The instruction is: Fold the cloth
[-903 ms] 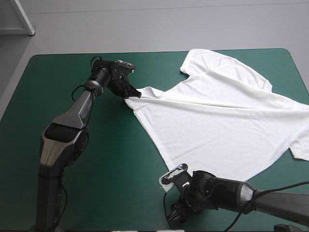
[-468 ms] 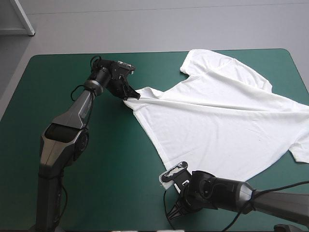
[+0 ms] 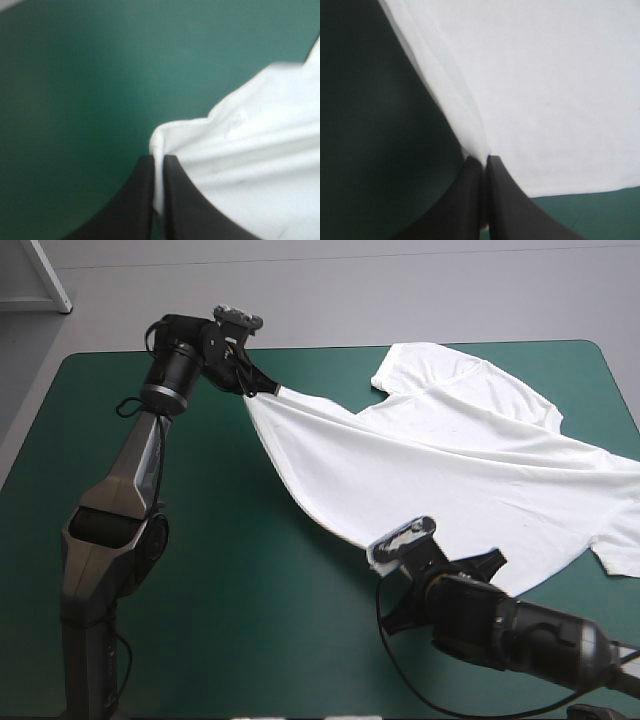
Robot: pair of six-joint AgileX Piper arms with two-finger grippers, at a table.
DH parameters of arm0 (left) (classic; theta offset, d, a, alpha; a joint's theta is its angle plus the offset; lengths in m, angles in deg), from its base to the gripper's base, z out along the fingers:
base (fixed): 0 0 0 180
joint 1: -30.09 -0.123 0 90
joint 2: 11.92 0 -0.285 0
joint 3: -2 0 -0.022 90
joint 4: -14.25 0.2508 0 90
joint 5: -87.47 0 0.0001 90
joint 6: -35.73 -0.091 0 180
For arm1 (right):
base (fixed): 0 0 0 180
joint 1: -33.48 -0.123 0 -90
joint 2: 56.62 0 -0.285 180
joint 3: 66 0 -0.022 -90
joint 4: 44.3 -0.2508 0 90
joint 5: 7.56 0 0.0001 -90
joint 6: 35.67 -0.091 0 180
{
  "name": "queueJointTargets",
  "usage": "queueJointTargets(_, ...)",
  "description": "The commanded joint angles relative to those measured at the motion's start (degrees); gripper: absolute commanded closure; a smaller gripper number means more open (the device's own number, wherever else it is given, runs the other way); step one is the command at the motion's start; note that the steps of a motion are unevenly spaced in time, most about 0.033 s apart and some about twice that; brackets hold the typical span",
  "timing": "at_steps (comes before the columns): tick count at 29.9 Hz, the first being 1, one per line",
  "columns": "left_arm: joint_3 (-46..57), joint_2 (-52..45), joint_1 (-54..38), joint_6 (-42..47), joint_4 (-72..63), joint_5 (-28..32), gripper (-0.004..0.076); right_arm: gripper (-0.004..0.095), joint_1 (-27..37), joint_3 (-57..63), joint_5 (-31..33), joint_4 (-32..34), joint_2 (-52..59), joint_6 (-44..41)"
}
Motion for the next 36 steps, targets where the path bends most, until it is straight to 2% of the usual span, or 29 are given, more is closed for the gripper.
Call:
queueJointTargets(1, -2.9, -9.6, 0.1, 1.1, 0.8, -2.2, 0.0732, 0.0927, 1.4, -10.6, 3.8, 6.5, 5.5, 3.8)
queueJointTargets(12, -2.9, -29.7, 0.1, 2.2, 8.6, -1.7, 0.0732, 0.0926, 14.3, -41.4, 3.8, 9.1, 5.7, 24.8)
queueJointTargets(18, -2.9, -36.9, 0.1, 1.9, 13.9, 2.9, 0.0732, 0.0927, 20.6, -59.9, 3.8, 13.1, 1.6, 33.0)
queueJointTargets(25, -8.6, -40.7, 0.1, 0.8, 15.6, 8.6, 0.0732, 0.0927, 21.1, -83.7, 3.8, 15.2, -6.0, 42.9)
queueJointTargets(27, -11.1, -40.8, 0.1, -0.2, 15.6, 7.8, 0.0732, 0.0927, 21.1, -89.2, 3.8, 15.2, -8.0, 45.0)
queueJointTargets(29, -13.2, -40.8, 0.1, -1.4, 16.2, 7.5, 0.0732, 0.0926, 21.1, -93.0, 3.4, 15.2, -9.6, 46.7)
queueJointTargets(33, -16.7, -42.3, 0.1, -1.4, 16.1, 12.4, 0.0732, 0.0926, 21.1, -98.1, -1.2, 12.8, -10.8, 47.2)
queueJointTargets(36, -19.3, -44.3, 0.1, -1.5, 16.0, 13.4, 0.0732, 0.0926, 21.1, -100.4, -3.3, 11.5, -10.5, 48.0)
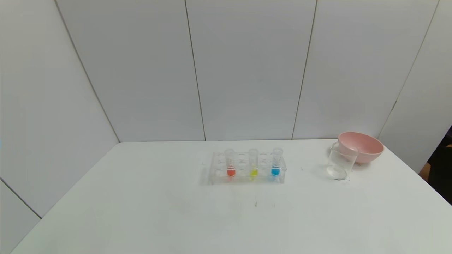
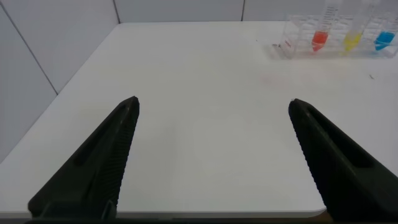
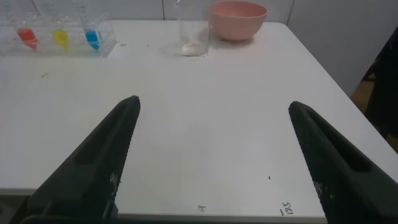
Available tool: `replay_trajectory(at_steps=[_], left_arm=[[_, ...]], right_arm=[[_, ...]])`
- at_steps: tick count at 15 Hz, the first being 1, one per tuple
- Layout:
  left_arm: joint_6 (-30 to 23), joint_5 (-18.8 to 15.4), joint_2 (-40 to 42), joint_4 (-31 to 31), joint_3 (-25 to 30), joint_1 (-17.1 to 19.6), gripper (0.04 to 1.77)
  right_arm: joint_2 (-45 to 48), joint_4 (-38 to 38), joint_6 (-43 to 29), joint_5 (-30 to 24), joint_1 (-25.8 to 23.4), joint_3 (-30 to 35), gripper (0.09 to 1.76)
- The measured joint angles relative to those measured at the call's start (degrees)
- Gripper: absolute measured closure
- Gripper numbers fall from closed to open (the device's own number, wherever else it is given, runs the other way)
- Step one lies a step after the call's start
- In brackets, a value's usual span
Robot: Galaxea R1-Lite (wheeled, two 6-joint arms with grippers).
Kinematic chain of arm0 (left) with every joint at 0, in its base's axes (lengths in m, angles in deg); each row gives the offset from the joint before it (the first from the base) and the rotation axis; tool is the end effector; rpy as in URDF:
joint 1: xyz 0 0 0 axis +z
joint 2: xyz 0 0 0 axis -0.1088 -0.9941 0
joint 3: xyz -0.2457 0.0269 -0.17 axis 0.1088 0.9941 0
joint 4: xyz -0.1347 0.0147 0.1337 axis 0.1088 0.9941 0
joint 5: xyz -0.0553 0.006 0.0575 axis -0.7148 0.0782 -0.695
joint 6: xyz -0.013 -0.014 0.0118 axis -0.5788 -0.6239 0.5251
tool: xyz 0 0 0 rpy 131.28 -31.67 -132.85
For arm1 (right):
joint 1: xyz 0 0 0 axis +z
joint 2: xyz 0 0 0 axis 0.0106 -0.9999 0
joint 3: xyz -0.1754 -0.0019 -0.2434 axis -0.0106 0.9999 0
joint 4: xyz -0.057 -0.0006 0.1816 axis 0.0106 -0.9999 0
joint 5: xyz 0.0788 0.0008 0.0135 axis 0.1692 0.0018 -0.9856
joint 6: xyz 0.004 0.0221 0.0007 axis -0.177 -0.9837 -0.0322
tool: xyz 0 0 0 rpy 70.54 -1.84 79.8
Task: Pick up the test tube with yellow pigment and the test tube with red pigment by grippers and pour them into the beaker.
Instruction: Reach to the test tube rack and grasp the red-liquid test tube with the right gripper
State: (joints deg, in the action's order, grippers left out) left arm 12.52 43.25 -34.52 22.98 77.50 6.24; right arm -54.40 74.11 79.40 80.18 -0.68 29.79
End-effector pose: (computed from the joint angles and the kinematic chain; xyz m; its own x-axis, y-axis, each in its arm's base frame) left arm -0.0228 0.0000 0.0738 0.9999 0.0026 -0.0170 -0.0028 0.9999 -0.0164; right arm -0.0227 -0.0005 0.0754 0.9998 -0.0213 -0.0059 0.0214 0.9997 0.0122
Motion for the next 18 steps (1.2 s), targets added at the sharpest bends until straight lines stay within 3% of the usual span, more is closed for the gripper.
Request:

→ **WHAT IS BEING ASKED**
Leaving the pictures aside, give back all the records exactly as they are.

→ **YOUR RESPONSE**
The instruction is: Fold the cloth
[-903 ms] 
[-468 ms] 
[+0 ms] 
Robot: pair of six-joint AgileX Piper arms with two-finger grippers, at a table.
DH parameters of arm0 (left) (classic; theta offset, d, a, alpha; a joint's theta is its angle plus the offset; lengths in m, angles in deg), from its base to the gripper's base, z out along the fingers:
base (fixed): 0 0 0 180
joint 1: -30.09 -0.123 0 90
joint 2: 11.92 0 -0.285 0
joint 3: -2 0 -0.022 90
joint 4: -14.25 0.2508 0 90
joint 5: -87.47 0 0.0001 90
joint 6: -35.73 -0.091 0 180
For arm1 (right):
base (fixed): 0 0 0 180
joint 1: -33.48 -0.123 0 -90
joint 2: 56.62 0 -0.285 180
joint 3: 66 0 -0.022 -90
joint 4: 44.3 -0.2508 0 90
joint 5: 7.56 0 0.0001 -90
joint 6: 35.67 -0.091 0 180
{
  "name": "queueJointTargets",
  "usage": "queueJointTargets(_, ...)",
  "description": "The commanded joint angles relative to those measured at the motion's start (degrees); gripper: absolute commanded closure; a smaller gripper number means more open (the device's own number, wherever else it is given, runs the other way); step one is the command at the motion's start; note that the steps of a motion are unevenly spaced in time, most about 0.033 s apart and some about twice that; brackets hold the typical span",
  "timing": "at_steps (comes before the columns): tick count at 29.9 Hz, the first being 1, one per line",
  "columns": "left_arm: joint_3 (-46..57), joint_2 (-52..45), joint_1 (-54..38), joint_6 (-42..47), joint_4 (-72..63), joint_5 (-28..32), gripper (-0.004..0.076); right_arm: gripper (-0.004..0.095), joint_1 (-27..37), joint_3 (-57..63), joint_5 (-31..33), joint_4 (-32..34), joint_2 (-52..59), joint_6 (-44..41)"
}
Motion for the next 36 steps, targets where the path bends most, until it is straight to 2% of the usual span, or 29 are given, more is closed for the gripper.
Call:
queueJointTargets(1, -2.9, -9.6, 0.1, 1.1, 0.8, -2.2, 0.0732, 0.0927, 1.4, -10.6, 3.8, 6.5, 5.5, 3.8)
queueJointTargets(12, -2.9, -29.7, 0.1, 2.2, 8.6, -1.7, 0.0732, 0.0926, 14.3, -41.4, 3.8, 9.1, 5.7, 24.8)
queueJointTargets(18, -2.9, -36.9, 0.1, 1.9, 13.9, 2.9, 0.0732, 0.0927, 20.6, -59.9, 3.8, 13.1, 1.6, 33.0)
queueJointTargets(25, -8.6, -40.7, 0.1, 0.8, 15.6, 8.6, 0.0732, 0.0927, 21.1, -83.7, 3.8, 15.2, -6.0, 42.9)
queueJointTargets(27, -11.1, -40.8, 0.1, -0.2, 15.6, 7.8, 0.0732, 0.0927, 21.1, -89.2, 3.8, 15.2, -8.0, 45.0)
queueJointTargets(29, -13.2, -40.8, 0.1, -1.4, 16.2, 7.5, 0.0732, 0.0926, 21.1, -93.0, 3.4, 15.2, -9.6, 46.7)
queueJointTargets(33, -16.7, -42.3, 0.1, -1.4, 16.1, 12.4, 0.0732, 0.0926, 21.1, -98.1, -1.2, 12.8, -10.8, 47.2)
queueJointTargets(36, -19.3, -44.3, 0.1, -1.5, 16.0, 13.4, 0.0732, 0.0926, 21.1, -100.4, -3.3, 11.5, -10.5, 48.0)
Available tool: `replay_trajectory(at_steps=[_], left_arm=[[_, ...]], right_arm=[[_, ...]])`
- at_steps: tick count at 15 Hz, the first being 1, one per tuple
- Layout:
  left_arm: joint_6 (-30 to 23), joint_5 (-18.8 to 15.4), joint_2 (-40 to 42), joint_4 (-31 to 31), joint_3 (-25 to 30), joint_1 (-17.1 to 19.6), gripper (0.04 to 1.77)
  right_arm: joint_2 (-45 to 48), joint_4 (-38 to 38), joint_6 (-43 to 29), joint_5 (-30 to 24), joint_1 (-25.8 to 23.4), joint_3 (-30 to 35), gripper (0.09 to 1.76)
- The measured joint angles relative to those measured at the call's start (degrees)
- Gripper: absolute measured closure
- Gripper numbers fall from closed to open (the device's own number, wherever else it is given, runs the other way)
- Step one lies a step after the call's start
- In brackets, a value's usual span
Robot: Galaxea R1-Lite (wheeled, two 6-joint arms with grippers).
Kinematic chain of arm0 (left) with every joint at 0, in its base's axes (lengths in m, angles in deg); each row gives the offset from the joint before it (the first from the base) and the rotation axis; tool is the end effector; rpy as in URDF:
joint 1: xyz 0 0 0 axis +z
joint 2: xyz 0 0 0 axis -0.1088 -0.9941 0
joint 3: xyz -0.2457 0.0269 -0.17 axis 0.1088 0.9941 0
joint 4: xyz -0.1347 0.0147 0.1337 axis 0.1088 0.9941 0
joint 5: xyz -0.0553 0.006 0.0575 axis -0.7148 0.0782 -0.695
joint 6: xyz -0.013 -0.014 0.0118 axis -0.5788 -0.6239 0.5251
tool: xyz 0 0 0 rpy 131.28 -31.67 -132.85
For arm1 (right):
joint 1: xyz 0 0 0 axis +z
joint 2: xyz 0 0 0 axis 0.0106 -0.9999 0
joint 3: xyz -0.1754 -0.0019 -0.2434 axis -0.0106 0.9999 0
joint 4: xyz -0.057 -0.0006 0.1816 axis 0.0106 -0.9999 0
joint 5: xyz 0.0788 0.0008 0.0135 axis 0.1692 0.0018 -0.9856
joint 6: xyz 0.004 0.0221 0.0007 axis -0.177 -0.9837 -0.0322
tool: xyz 0 0 0 rpy 70.54 -1.84 79.8
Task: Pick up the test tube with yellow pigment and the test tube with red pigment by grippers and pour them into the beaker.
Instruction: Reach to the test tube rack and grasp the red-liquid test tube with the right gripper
State: (joints deg, in the action's order, grippers left out) left arm 12.52 43.25 -34.52 22.98 77.50 6.24; right arm -54.40 74.11 79.40 80.18 -0.68 29.79
End-effector pose: (computed from the joint angles and the kinematic chain; xyz m; its own x-axis, y-axis, each in its arm's base frame) left arm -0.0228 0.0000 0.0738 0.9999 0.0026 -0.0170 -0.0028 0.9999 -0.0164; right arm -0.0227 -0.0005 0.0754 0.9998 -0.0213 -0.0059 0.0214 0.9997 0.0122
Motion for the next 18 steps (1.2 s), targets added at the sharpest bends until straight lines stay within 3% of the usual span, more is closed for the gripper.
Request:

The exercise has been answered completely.